Infants and Toddlers who snore are more likely to develop behavior problems later in life. According to a new study, this new link could provide new insight and possible treatment for children with attention deficit hyperactivity disorder.
The study out of the Albert Einstein College of Medicine in New York, found children with sleep-disordered breathing were almost twice as likely to have behavior issues at age 7.
Doctor David Slamowitz at the Sleep Well Center in Denver says the symptoms of snoring could be a sign of a bigger problem.
“It`s not only that the snoring happens its what`s happening as the air gets down to the lungs. Is there enough air getting into the lungs or not?” he says. “That can affect the growth of the brain and ultimately affect brain function.”
Not all children who snore are unhealthy but Dr. Slamowitz says parents need to pay attention to the symptoms.

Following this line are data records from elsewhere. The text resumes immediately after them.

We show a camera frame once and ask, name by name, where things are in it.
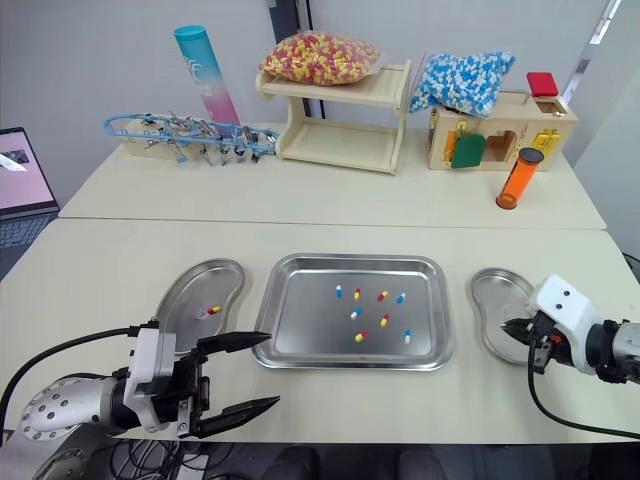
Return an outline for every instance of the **white robotic hand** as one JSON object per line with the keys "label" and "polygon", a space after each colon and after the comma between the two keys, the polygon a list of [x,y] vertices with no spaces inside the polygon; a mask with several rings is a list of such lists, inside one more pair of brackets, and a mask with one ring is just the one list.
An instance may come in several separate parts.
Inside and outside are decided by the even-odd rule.
{"label": "white robotic hand", "polygon": [[513,319],[503,330],[530,345],[534,370],[551,359],[609,383],[640,383],[640,324],[605,320],[591,301],[558,275],[550,275],[529,297],[533,318]]}

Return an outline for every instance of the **kidney-shaped metal dish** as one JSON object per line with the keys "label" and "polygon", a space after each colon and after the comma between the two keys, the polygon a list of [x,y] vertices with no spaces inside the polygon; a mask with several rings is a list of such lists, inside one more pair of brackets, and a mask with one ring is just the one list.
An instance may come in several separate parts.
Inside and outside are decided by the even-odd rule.
{"label": "kidney-shaped metal dish", "polygon": [[471,294],[480,313],[485,346],[502,360],[526,365],[529,349],[502,331],[500,325],[514,318],[529,318],[525,306],[533,287],[517,273],[485,268],[471,279]]}
{"label": "kidney-shaped metal dish", "polygon": [[253,350],[267,367],[435,370],[453,353],[444,275],[424,257],[285,257],[256,330],[273,335]]}
{"label": "kidney-shaped metal dish", "polygon": [[[169,288],[156,311],[160,330],[176,334],[176,351],[196,346],[199,338],[226,327],[231,304],[244,285],[242,267],[233,260],[214,259],[194,265]],[[220,312],[207,310],[222,307]]]}

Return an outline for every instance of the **tabletop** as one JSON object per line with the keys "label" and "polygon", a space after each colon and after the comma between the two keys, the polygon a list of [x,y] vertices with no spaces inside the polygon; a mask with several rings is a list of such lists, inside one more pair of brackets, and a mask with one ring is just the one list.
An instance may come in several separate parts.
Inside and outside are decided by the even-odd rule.
{"label": "tabletop", "polygon": [[[523,367],[484,347],[469,296],[480,269],[505,267],[532,284],[557,273],[606,318],[640,321],[640,286],[603,231],[272,225],[60,219],[50,224],[0,284],[0,383],[28,358],[95,331],[138,324],[170,284],[206,259],[239,262],[246,284],[229,329],[252,330],[273,265],[296,253],[426,256],[442,268],[455,336],[453,358],[434,372],[291,370],[260,366],[250,351],[216,354],[213,414],[251,398],[281,401],[247,425],[210,440],[238,442],[556,443],[616,441],[544,417]],[[131,340],[115,338],[62,352],[18,386],[8,428],[39,389],[77,371],[125,366]],[[609,385],[550,364],[536,376],[542,402],[573,421],[640,431],[635,385]],[[130,436],[148,436],[140,429]],[[175,438],[169,427],[155,438]]]}
{"label": "tabletop", "polygon": [[60,215],[329,225],[604,229],[562,155],[515,210],[495,203],[508,172],[427,168],[426,131],[408,130],[396,176],[264,156],[211,167],[135,157],[120,146]]}

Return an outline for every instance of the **blue and white capsules in bag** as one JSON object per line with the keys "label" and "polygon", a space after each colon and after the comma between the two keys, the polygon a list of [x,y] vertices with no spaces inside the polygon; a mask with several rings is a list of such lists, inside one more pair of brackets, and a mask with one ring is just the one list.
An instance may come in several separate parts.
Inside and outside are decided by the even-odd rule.
{"label": "blue and white capsules in bag", "polygon": [[509,52],[427,55],[416,77],[409,112],[442,104],[486,118],[498,99],[503,75],[515,61]]}

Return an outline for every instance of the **tall cylindrical bottle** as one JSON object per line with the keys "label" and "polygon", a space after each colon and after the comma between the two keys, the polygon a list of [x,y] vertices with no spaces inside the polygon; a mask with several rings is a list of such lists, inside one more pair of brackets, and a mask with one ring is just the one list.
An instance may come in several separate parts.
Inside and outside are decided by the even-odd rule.
{"label": "tall cylindrical bottle", "polygon": [[502,187],[500,195],[496,198],[499,207],[511,210],[518,206],[518,200],[542,160],[544,160],[544,154],[540,150],[535,148],[520,149],[518,160],[516,160],[507,182]]}
{"label": "tall cylindrical bottle", "polygon": [[207,30],[198,25],[189,25],[178,28],[174,34],[211,120],[239,125]]}

“The ones they should be concerned about are the ones who are snoring plus something else. Abnormal behavior, hyper activity problems focusing,” Dr. Slamowitz says.
And the cure could be as simple as a common outpatient procedure.
“The standard of care in terms of addressing snoring and sleep disordered breathing would be having a tonsillectomy. That’s when they take their tonsils out. “
Another common link to snoring is obesity. Children who are obese may also have constricted airways in their throat that could lead to disordered breathing.